### Required work
Find all the lines in the material below with the word "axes", and copy them.

------ Material provided

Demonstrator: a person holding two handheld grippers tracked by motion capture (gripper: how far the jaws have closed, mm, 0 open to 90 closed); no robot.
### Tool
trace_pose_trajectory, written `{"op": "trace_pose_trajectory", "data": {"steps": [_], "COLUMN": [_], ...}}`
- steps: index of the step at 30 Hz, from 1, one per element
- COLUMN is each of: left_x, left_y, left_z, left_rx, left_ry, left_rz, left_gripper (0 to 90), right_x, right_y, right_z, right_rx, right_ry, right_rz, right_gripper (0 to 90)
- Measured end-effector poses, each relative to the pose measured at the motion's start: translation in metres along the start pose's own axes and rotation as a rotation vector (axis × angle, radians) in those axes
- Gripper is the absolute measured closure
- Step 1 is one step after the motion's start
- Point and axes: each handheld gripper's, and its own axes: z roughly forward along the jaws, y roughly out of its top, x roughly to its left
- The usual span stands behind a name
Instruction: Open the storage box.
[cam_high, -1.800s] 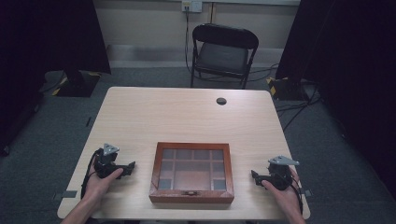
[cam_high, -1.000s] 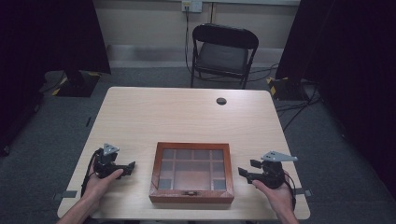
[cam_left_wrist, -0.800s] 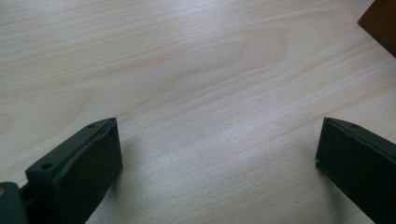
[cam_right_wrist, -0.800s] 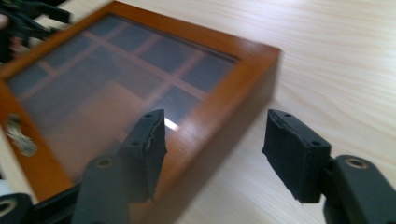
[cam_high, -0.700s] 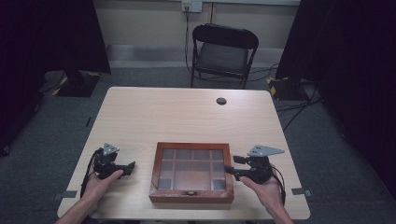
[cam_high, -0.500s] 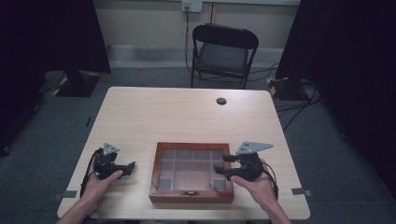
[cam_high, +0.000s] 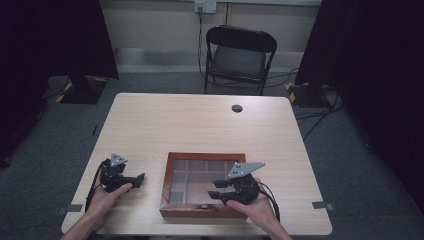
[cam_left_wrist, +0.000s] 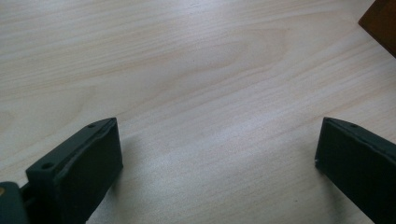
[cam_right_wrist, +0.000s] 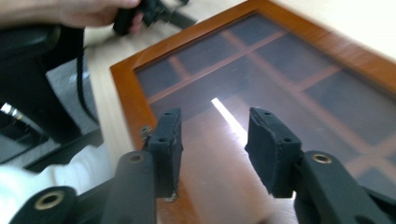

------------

### Answer space
- Measured end-effector poses, each relative to the pose measured at the motion's start: translation in metres along the start pose's own axes and rotation as a rotation vector (axis × angle, radians) in those axes
- Point and axes: each handheld gripper's, and its own axes: z roughly forward along the jaws, y roughly out of its top, x roughly to its left

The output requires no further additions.